Europe shows it will not blindly do US bidding
The Tuesday decision by the British government led by Prime Minister Boris Johnson to allow Huawei to participate in the country's 5G network has dealt a major blow to those in Washington who have been hysterically trying to pressure and intimidate the United States' allies to exclude the Chinese telecommunications giant.
While the United Kingdom is only allowing Huawei to provide equipment for the non-core part of its 5G network and has put a 35-percent cap on market share, it sent a strong signal to other European nations which will make their 5G decisions soon.

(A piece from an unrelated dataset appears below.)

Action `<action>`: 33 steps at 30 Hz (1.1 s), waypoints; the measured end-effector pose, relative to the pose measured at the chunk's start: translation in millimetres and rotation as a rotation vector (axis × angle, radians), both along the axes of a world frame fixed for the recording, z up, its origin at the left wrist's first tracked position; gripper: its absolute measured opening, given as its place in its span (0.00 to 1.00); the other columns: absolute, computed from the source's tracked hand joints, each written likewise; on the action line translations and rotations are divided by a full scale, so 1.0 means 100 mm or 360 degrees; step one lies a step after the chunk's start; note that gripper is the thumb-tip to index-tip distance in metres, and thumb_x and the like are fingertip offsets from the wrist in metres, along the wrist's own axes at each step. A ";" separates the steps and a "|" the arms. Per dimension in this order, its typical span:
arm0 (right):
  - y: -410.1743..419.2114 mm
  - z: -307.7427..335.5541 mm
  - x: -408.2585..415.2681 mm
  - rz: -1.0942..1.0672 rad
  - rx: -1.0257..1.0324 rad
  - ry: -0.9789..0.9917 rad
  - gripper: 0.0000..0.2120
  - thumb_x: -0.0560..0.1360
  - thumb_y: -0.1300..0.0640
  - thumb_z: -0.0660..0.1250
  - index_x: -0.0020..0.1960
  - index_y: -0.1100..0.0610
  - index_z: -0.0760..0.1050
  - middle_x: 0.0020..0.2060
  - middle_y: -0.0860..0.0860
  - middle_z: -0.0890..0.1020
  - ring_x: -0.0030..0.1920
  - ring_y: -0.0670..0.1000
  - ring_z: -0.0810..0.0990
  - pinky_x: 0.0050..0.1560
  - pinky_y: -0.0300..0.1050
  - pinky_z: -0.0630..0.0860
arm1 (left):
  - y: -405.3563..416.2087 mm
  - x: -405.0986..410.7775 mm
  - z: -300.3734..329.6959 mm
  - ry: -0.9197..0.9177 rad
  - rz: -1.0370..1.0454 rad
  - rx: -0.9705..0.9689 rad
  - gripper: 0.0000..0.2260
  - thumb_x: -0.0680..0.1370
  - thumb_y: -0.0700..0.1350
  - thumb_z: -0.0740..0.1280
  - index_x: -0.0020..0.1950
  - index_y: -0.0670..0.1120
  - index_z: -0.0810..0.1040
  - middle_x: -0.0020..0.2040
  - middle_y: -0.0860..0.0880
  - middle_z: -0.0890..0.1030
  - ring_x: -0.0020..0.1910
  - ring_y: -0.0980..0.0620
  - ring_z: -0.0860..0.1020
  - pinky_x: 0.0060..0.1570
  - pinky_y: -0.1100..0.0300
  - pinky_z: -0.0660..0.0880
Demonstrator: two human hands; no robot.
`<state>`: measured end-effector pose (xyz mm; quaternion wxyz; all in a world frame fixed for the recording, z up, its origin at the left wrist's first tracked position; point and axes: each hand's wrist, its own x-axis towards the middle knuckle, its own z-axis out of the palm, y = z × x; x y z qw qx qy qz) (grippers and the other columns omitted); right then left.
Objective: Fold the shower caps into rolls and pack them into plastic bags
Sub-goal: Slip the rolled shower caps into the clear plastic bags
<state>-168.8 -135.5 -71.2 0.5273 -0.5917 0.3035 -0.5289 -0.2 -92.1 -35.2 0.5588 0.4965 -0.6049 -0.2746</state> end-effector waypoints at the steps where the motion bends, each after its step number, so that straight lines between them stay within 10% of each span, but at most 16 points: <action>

It also sent a clear signal that countries don't want to be forced to choose between China and the US, a message that Singapore Prime Minister Lee Hsien Loong repeated at the World Economic Forum in Davos, Switzerland, last week.
It's not the first time for UK to take such a lead. Back in 2015, UK resisted US pressure by joining the Asian Infrastructure Investment Bank initiated by China. Many other European nations then followed suit, and many in the US criticized their government for not joining the AIIB and for trying to block others from joining.
And the UK's decision on Huawei was made despite the incessant US fearmongering about the Chinese company, including a trip to London two weeks ago by deputy National Security Advisor Matt Pottinger to make the final plea with a so-called dossier of evidence.
US Secretary of State Mike Pompeo has led the smear campaign against Huawei. He has made several trips to Europe and sent tweets hyping up a Huawei threat days before UK's decision. He clearly has not given up after arriving in London on Wednesday.
But Europeans have shown that they are able to make their own decisions despite decades of dependence on the US. Just a day after UK's decision, the EU, in announcing its toolbox for 5G deployment, also did not ban Huawei as the US had urged.
The UK and some other European countries paid a heavy price for blindly following the US into the disastrous Iraq War. And they well remember that according to the whistle-blowing of NSA contractor Edward Snowden, the US National Security Agency conducts wide-ranging surveillance, including on European leaders,
In Davos last week, Israeli historian Yuval Harari appearing on a panel alongside Huawei founder Ren Zhengfei, pointed out that it is not that there is no surveillance in the US, it is just that it has a very sophisticated surveillance mechanism.
Despite US' exaggerating the threat posed by China's National Security Law, Europeans have found that the US Patriot Act and US CLOUD Act are no different in requiring US companies to comply with government requests under certain circumstances.
Europeans are clear-eyed and show no appetite to join the US in its geopolitical campaign against China and risk another Cold War, or tech Cold War.
China of course does not resemble a Cold War enemy. It is not exporting revolution and ideology but promoting multilateralism, globalization, world peace and the fight against climate change.
At the Davos forum, Microsoft CEO Satya Nadella said that any decoupling between China and US, whether in technology or trade, will make everyone worse off. He believes the way forward is for China, US and EU to talk about a set of rules and norms.
With Europeans showing they want to make their own decisions, hopefully it will convince the US administration to ditch its zero-sum Cold War mentality toward China and Huawei and engage in win-win cooperation.
The author is chief of China Daily EU Bureau based in Brussels.